Give only the number of lines in the records below that contain the word "above".

== Segment start ==

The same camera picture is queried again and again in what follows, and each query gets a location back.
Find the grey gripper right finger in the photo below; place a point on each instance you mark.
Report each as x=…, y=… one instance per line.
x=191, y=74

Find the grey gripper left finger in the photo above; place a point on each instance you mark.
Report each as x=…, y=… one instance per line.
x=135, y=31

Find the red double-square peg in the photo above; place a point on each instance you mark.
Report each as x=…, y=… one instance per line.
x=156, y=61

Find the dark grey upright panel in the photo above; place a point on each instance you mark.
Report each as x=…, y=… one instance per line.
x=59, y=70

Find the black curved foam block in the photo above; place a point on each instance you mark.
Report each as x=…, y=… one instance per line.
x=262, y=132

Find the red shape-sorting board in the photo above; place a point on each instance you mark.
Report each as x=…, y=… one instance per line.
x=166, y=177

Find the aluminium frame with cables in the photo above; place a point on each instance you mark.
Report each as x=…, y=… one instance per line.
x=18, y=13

== Segment end ==

Exercise output:
6